== Available data

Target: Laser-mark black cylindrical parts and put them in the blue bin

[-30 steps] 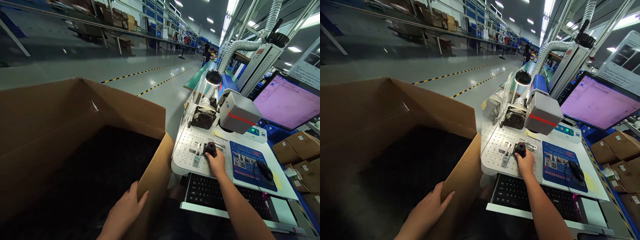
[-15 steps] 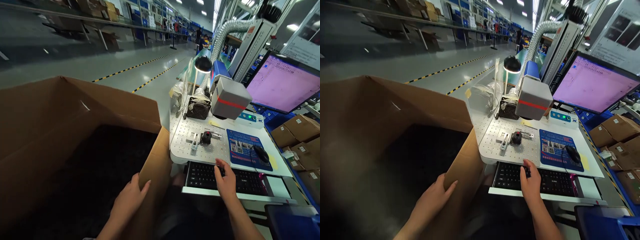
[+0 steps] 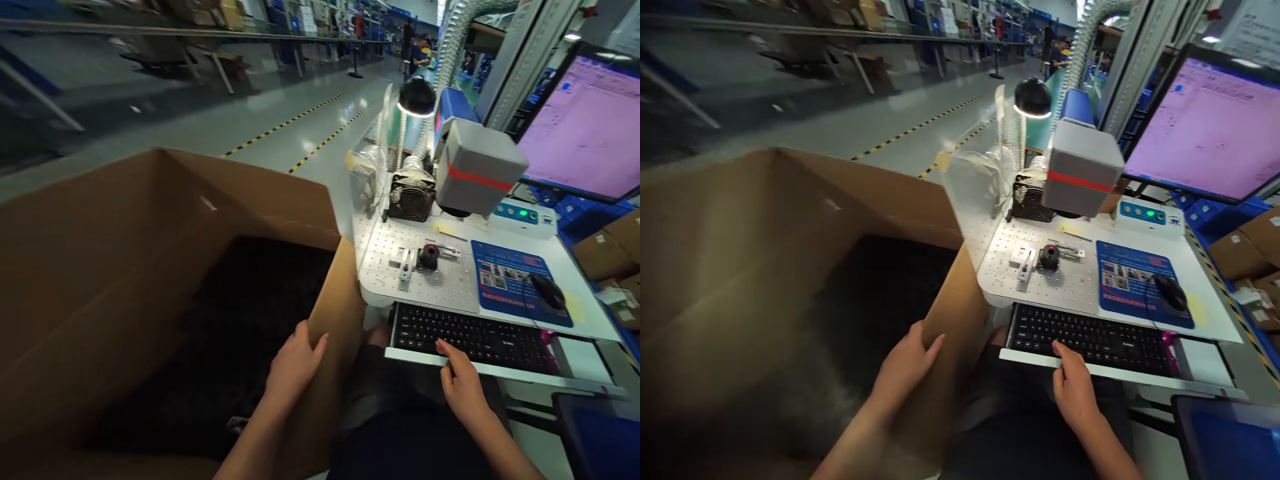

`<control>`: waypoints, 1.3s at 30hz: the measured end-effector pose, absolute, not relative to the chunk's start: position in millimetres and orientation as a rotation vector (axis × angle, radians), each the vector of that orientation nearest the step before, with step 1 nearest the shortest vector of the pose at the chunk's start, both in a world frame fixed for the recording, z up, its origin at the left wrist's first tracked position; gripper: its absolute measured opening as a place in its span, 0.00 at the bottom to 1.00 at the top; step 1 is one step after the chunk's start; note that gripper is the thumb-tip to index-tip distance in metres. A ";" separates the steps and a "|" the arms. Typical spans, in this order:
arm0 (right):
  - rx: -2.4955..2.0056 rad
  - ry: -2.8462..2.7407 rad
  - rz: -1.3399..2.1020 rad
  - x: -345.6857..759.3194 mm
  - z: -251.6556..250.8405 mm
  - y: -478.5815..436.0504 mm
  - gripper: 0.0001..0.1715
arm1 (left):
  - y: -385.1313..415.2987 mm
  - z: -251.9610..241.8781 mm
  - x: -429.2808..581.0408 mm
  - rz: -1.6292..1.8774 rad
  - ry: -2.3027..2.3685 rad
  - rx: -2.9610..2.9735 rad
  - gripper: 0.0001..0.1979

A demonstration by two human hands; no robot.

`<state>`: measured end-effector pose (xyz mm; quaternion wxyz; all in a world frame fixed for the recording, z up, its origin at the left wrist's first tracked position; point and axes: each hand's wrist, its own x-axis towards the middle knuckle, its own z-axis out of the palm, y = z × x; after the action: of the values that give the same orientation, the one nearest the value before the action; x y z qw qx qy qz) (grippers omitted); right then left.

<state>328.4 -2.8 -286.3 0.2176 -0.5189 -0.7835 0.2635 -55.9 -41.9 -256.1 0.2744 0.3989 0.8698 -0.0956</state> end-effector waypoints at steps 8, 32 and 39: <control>-1.426 -2.163 0.730 340.9 -288.3 -14.5 0.21 | -53.0 -264.9 -75.4 0.138 2.258 0.836 0.24; -1.462 -2.022 0.561 336.8 -266.9 -1.9 0.18 | -62.5 -324.4 -152.8 -0.285 2.382 1.032 0.21; -1.375 -2.093 0.449 337.3 -266.7 -1.1 0.15 | -69.7 -331.8 -146.6 -0.337 2.359 1.078 0.23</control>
<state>337.3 -1.1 -266.7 0.2942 -0.5165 -0.7863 0.1685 -146.6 -69.7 -331.8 0.2600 0.3978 0.8710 -0.1244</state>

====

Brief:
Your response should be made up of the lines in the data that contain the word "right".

Answer for the task:
arm0 (right):
`<state>`: measured end-effector pose (xyz mm; quaternion wxyz; all in a world frame fixed for the recording, z up, its origin at the left wrist's first tracked position; point and axes: each hand's wrist, its own x-axis towards the middle knuckle, its own z-axis out of the palm, y = z × x; after the action: of the values that give the same orientation, the one nearest the value before the action; x y z qw qx qy qz) (grippers omitted); right then left.

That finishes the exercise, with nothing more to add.